Task description:
Look through the listing below, and wherever a line has the string "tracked", copy it.
#####
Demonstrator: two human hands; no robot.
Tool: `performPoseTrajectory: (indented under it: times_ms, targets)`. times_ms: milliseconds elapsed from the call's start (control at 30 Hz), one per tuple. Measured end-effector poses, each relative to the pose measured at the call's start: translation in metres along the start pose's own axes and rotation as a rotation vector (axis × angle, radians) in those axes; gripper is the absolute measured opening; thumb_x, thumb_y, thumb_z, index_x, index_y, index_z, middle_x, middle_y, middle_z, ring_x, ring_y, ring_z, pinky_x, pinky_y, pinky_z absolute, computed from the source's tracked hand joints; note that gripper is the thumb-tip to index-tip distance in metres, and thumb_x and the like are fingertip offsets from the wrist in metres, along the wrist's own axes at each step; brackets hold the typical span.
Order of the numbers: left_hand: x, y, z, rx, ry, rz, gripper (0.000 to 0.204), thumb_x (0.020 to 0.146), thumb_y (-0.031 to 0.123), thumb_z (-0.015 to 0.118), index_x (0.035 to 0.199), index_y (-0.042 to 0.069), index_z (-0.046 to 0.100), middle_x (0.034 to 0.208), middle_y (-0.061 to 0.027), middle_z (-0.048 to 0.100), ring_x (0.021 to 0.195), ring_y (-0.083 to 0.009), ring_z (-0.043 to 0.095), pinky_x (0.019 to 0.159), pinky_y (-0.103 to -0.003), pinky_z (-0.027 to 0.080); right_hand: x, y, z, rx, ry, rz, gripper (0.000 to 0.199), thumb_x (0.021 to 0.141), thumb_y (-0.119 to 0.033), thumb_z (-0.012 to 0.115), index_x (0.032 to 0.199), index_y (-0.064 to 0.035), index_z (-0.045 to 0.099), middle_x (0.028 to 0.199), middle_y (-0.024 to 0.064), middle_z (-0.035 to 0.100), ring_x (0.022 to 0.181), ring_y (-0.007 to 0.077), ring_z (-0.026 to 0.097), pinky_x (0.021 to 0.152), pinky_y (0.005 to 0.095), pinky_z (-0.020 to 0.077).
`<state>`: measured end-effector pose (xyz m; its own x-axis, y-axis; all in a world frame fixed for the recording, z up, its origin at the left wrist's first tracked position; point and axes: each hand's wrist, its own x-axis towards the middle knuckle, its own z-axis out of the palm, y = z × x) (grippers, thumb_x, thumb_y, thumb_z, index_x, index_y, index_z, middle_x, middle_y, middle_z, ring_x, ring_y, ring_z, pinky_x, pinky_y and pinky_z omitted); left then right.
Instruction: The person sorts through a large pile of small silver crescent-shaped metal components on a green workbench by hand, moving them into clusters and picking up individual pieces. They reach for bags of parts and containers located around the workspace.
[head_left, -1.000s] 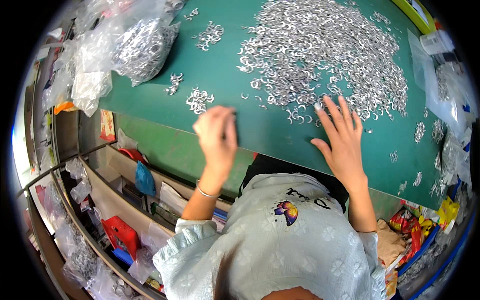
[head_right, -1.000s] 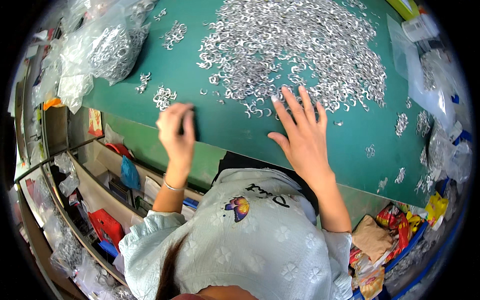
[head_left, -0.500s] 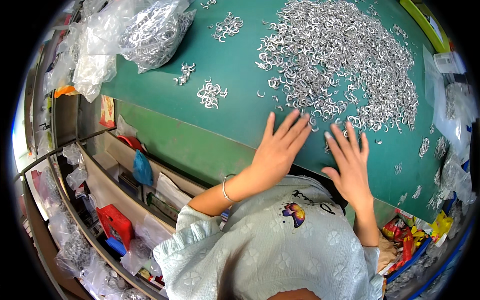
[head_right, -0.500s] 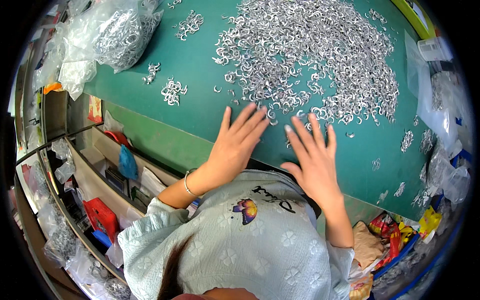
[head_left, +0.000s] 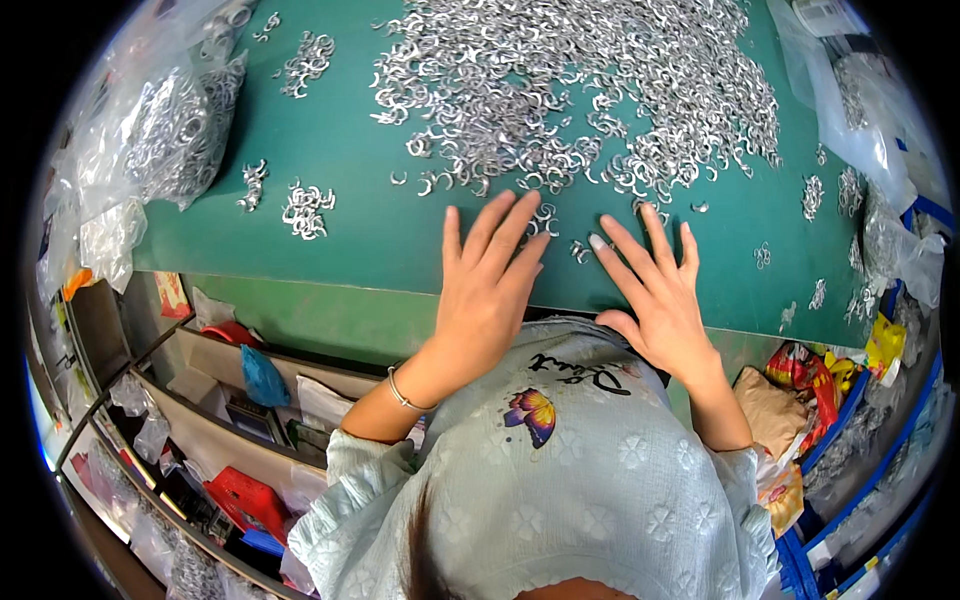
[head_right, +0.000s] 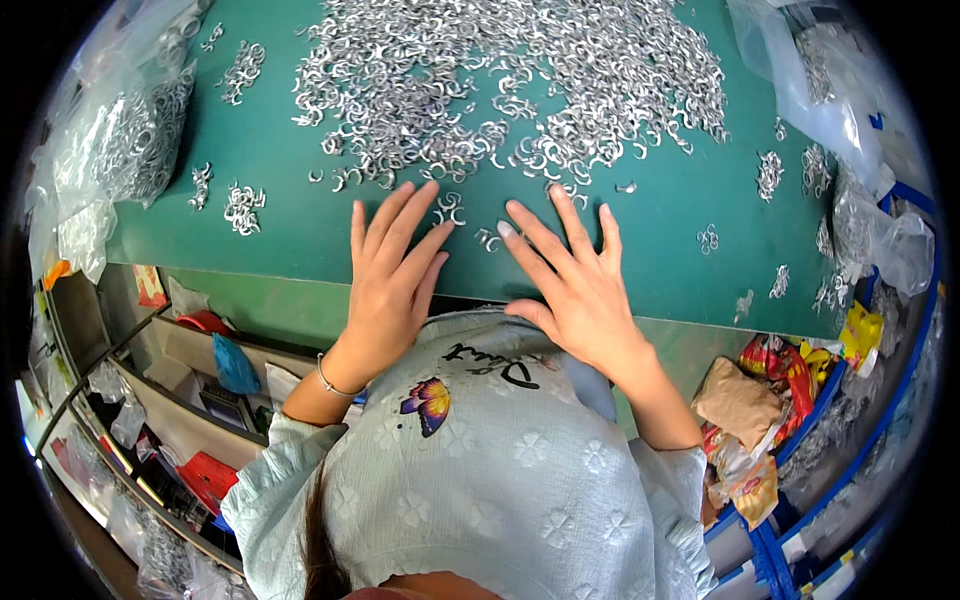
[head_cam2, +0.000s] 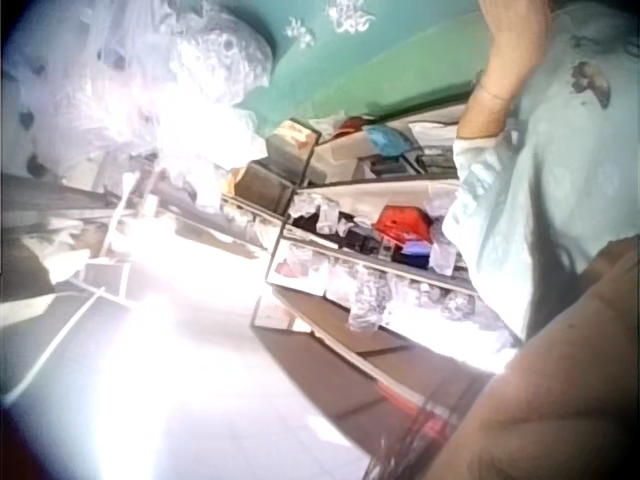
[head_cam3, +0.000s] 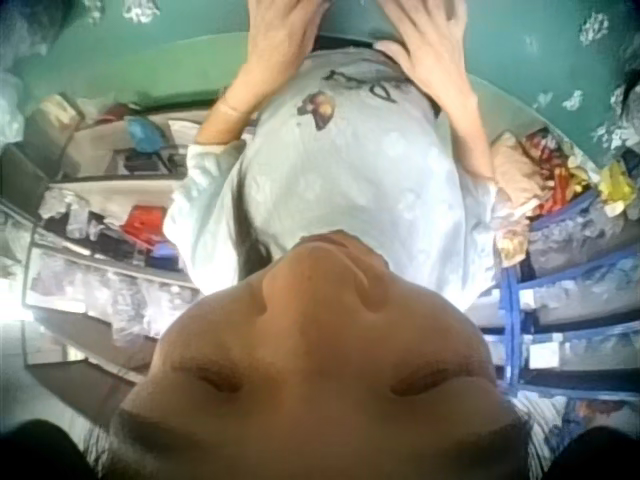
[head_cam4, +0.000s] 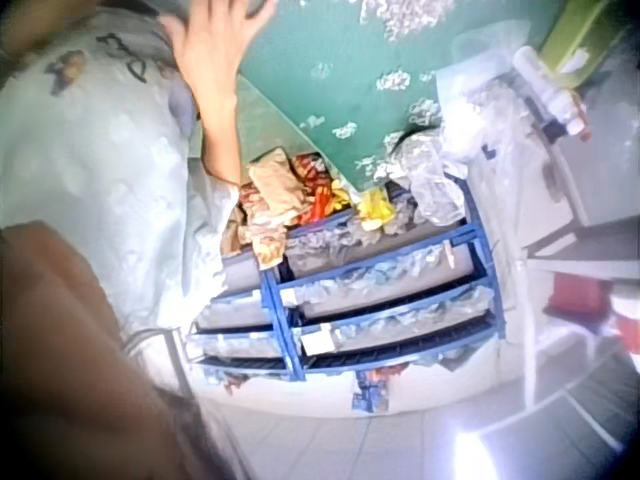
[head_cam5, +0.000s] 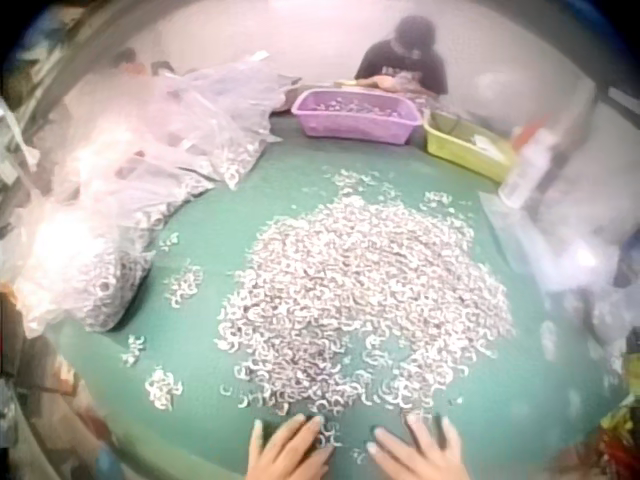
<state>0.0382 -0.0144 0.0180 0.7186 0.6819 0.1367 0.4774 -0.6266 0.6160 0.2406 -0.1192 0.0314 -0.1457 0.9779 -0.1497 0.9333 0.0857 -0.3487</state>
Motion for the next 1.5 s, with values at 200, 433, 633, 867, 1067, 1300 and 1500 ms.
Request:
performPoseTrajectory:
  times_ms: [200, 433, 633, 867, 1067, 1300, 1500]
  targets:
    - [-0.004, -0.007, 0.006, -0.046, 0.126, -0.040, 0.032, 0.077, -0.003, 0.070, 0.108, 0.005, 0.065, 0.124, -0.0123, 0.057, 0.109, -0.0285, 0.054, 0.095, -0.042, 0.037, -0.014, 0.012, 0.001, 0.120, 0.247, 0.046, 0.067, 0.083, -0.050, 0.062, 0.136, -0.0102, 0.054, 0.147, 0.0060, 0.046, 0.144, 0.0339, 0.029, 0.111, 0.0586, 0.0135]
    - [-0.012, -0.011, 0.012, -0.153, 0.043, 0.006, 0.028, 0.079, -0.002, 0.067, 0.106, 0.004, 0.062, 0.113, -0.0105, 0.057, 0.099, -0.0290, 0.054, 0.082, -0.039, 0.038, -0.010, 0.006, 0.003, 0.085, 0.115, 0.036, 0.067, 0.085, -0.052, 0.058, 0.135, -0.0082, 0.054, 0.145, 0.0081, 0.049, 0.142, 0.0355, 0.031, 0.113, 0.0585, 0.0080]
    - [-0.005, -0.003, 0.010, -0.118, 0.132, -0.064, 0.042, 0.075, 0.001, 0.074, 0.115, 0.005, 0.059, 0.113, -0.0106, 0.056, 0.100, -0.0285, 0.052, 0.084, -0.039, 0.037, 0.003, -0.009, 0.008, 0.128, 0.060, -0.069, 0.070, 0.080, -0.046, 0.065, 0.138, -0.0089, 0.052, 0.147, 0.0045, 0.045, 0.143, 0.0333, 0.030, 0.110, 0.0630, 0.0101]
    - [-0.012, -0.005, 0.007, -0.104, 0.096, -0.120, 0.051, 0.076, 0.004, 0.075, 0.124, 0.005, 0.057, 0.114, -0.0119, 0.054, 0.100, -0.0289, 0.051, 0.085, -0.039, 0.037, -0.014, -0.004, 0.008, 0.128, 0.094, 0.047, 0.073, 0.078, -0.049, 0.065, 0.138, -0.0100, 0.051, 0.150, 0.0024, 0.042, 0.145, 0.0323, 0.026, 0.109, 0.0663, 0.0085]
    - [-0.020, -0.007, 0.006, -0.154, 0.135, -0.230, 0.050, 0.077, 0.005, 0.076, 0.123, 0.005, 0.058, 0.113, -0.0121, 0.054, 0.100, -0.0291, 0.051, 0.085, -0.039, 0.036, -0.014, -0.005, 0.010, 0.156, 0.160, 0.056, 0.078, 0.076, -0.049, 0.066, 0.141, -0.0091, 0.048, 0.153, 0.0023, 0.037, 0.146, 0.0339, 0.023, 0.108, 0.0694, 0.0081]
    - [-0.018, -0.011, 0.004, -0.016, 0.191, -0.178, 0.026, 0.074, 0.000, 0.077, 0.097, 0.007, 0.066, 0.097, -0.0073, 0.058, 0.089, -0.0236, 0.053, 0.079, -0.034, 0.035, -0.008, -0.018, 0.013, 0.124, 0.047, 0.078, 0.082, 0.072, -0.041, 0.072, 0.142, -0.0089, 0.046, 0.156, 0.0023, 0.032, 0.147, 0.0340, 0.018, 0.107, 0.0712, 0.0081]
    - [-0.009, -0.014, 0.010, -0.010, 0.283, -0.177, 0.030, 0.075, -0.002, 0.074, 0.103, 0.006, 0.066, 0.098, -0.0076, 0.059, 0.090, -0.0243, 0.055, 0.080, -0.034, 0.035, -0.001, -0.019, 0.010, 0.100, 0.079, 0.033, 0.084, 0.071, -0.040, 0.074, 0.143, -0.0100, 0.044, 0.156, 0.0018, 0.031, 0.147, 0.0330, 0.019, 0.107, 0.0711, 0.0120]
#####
Task solution:
Tool: `performPoseTrajectory: (indented under it: times_ms, targets)`. times_ms: milliseconds elapsed from the call's start (control at 30 Hz), one per tuple. Measured end-effector poses, each relative to the pose measured at the call's start: translation in metres along the start pose's own axes and rotation as a rotation vector (axis × angle, radians) in those axes; gripper is the absolute measured opening; thumb_x, thumb_y, thumb_z, index_x, index_y, index_z, middle_x, middle_y, middle_z, ring_x, ring_y, ring_z, pinky_x, pinky_y, pinky_z absolute, computed from the source's tracked hand joints; note that gripper is the thumb-tip to index-tip distance in metres, and thumb_x and the like are fingertip offsets from the wrist in metres, along the wrist's own axes at each step; brackets hold the typical span.
`<state>`: measured end-effector pose (xyz m; its own x-axis, y-axis; all in a world frame fixed for the recording, z up, its origin at the left wrist's first tracked position; point and axes: each hand's wrist, its own x-axis towards the middle knuckle, its own z-axis out of the palm, y = z × x) (grippers, thumb_x, thumb_y, thumb_z, index_x, index_y, index_z, middle_x, middle_y, middle_z, ring_x, ring_y, ring_z, pinky_x, pinky_y and pinky_z omitted); left then right.

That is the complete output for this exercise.